One challenge in envisioning big, significant changes to the grid will inevitably be the utility companies, which have said they support grid modernization, but have urged caution in moving too quickly or taking too much risk, which could be costly to ratepayers.

For example, Connecticut’s largest utility, Eversource, doesn’t offer smart meters to its Connecticut customers.

Gillett said the meters are a “well-tested, viable technology” that she supports because they can help change consumer behavior, give better insights into energy-efficiency programs, enable time-of-use rates and real-time pricing, and help utilities better coordinate the grid.

Though Gillett said it’s understandable that utilities are risk averse, part of PURA’s role is to prod those companies along. When it comes to deploying new grid technologies, she aims to steer the discussion away from the types of small-scale pilot projects PURA has agreed to in the past.

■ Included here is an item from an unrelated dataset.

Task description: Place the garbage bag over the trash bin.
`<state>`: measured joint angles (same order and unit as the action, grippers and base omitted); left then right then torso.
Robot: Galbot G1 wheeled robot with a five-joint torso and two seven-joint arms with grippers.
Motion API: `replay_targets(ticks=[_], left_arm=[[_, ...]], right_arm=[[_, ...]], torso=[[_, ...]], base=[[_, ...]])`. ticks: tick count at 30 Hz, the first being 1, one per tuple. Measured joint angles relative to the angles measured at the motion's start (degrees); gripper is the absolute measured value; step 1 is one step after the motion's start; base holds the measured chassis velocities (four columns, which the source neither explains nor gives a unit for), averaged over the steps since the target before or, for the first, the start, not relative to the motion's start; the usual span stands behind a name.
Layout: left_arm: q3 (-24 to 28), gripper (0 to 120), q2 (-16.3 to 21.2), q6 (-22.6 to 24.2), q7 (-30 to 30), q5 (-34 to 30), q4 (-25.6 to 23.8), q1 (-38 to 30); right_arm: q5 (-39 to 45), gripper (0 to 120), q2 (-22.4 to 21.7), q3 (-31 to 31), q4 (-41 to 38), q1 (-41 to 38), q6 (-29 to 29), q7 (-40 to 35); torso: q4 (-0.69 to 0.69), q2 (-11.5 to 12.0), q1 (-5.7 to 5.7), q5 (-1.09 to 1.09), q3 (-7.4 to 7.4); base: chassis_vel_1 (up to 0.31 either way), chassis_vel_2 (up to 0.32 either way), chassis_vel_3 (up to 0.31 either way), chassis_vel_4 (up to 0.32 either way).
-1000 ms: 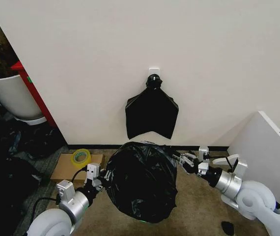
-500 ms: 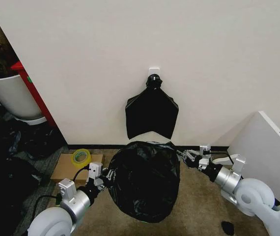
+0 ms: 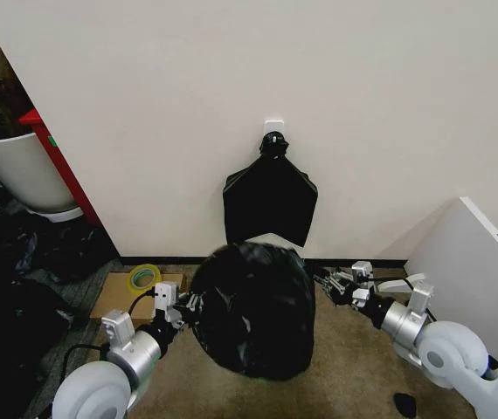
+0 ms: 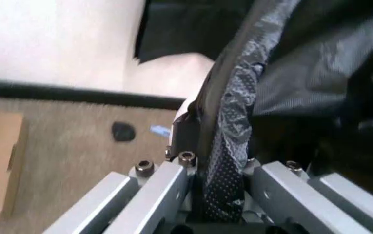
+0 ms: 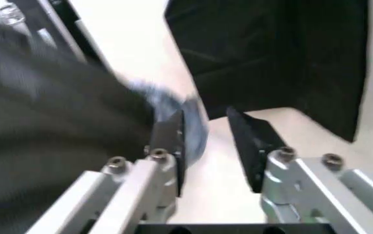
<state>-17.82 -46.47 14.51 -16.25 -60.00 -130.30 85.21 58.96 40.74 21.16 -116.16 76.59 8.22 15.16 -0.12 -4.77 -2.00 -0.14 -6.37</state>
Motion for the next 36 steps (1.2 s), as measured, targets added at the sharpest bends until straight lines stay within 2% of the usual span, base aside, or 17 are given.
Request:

“We’re kind of at a breaking point in terms of needing to deploy real solutions,” she said. “I’m a firm believer in the fact that we have a climate crisis and a resilience issue.”

As PURA gets to work on what could be a multi-year process, full of technical and confusing language and concepts, Gillett is trying to ensure that the public can understand and play more of an active role.

With that in mind, she’s given environmental groups, clean energy promoters, low-income advocates and others the chance to make presentations on grid-modernization topics to PURA commissioners.

Those so-called Solutions Days are a refreshing change in approach, said Amy McLean Salls, Connecticut director at the nonprofit Acadia Center, which advocates for clean energy growth.

“It’s more like a conversation, a roundtable,” McLean Salls said. “This is a way for the authority to hear things they wouldn’t hear otherwise.”